▸ **ASSIGNED TASK**
Please tally the lines of the listing that hold the string "each", and reply with that total only.

▸ **DATA**
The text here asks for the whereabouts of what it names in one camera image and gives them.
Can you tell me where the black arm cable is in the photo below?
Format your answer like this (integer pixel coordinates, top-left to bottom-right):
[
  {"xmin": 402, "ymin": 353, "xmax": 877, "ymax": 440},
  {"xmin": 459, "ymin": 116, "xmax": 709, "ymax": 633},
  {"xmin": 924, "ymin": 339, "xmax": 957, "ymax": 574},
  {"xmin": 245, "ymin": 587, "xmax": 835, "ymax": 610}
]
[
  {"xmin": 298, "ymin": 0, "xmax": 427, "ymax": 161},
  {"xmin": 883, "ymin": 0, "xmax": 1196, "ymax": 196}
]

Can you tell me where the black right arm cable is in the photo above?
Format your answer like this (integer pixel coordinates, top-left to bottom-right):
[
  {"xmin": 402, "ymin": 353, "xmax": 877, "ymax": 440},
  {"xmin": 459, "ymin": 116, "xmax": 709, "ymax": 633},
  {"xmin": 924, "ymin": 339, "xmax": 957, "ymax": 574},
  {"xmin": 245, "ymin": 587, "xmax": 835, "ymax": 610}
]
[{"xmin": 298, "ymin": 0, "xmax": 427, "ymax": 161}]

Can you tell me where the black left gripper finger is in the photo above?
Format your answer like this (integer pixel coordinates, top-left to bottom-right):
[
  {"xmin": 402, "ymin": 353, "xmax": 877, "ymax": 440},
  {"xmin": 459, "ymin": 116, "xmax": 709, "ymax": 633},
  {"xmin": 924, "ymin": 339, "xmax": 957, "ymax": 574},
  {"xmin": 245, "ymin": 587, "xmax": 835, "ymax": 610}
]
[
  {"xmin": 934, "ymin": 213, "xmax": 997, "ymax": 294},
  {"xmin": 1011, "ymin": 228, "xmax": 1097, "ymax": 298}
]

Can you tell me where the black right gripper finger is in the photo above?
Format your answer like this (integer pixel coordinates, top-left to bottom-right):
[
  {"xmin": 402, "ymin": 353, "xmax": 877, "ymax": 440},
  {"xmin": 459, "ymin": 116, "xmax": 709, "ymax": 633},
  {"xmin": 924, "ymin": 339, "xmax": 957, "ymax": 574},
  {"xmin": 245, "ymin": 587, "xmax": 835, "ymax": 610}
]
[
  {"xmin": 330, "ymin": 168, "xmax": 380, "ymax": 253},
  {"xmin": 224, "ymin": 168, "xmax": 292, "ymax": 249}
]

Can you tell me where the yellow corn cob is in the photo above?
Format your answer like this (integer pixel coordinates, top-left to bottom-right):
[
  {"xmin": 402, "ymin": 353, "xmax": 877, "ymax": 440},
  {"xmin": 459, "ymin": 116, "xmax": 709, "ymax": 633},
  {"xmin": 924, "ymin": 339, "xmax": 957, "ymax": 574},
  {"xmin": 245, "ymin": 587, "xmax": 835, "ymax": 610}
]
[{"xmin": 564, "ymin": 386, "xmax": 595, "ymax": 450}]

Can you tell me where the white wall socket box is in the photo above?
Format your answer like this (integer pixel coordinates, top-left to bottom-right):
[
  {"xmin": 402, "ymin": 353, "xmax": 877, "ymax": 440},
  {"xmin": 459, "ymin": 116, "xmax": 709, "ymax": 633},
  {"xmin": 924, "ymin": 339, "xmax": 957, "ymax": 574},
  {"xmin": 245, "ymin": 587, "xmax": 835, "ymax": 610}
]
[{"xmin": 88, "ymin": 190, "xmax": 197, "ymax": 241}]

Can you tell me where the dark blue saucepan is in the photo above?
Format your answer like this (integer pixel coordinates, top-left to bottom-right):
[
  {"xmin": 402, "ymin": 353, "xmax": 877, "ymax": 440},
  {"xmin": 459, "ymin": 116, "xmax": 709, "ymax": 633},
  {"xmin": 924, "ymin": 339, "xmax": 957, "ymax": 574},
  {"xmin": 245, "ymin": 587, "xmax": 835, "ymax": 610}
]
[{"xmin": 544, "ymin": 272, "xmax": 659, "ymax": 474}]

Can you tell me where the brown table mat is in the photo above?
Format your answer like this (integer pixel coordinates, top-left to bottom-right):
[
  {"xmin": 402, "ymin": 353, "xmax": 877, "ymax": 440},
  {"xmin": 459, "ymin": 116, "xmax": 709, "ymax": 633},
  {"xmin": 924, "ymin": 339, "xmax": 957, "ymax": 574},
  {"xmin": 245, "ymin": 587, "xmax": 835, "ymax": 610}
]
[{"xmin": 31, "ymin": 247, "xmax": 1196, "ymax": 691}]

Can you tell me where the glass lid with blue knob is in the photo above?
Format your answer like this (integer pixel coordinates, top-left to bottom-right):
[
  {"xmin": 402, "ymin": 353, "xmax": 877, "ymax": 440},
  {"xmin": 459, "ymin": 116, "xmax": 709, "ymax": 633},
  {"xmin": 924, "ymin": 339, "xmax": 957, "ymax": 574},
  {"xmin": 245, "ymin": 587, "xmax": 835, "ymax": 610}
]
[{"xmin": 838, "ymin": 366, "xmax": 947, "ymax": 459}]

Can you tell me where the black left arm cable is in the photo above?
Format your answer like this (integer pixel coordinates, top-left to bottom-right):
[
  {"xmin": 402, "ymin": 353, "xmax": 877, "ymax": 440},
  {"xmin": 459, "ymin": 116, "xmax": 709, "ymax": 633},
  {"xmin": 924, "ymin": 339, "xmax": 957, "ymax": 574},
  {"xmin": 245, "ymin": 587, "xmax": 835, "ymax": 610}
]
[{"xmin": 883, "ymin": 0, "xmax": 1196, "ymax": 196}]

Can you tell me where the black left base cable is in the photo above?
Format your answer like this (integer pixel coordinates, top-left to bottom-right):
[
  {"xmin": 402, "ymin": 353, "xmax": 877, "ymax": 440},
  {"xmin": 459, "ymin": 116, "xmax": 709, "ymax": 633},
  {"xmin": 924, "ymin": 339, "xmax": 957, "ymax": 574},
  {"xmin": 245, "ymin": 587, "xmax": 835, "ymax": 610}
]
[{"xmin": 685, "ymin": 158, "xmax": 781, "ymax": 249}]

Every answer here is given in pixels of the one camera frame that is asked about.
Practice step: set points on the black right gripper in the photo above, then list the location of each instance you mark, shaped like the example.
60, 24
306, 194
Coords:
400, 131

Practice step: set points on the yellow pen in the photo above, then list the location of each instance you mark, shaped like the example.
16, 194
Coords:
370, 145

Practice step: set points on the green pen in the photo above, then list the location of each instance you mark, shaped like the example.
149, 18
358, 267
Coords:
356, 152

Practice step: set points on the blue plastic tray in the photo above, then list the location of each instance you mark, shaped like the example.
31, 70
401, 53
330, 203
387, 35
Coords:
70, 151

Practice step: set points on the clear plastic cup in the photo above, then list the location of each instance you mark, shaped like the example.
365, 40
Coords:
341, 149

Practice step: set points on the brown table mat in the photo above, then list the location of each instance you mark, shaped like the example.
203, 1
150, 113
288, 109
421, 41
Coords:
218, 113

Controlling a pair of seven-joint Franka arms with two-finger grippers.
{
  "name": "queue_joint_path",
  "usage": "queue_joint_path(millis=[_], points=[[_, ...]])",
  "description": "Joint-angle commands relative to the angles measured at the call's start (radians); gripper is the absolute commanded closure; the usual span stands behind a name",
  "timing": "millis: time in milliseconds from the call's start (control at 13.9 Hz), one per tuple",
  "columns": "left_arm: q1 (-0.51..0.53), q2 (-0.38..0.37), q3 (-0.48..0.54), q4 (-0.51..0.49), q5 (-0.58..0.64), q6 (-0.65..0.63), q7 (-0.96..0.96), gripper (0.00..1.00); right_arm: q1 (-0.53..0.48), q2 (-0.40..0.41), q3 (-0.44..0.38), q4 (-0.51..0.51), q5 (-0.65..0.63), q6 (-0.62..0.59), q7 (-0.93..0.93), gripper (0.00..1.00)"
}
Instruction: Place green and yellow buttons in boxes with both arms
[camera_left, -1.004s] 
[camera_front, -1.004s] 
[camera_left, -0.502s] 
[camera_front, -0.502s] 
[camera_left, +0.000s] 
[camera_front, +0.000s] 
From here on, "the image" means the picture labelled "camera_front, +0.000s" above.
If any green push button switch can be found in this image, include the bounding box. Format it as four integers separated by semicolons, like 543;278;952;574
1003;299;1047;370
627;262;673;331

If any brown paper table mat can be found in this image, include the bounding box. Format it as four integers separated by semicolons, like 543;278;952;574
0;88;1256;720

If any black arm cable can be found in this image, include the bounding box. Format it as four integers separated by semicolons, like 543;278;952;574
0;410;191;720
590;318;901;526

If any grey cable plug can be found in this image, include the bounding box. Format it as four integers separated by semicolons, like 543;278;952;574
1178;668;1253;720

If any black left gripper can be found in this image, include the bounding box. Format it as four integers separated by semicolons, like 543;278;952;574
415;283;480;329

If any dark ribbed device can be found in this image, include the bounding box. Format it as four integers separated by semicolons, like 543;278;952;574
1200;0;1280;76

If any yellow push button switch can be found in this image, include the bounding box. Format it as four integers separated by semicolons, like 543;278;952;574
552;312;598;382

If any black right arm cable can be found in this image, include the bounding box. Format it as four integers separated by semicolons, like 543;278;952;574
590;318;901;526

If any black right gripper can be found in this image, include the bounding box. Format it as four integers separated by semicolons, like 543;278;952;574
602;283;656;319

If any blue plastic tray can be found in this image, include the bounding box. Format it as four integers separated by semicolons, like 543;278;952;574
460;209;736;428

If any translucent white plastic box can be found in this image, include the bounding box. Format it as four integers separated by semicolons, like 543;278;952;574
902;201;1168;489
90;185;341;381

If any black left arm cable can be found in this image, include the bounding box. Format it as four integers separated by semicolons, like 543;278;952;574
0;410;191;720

▸ **RESULT**
6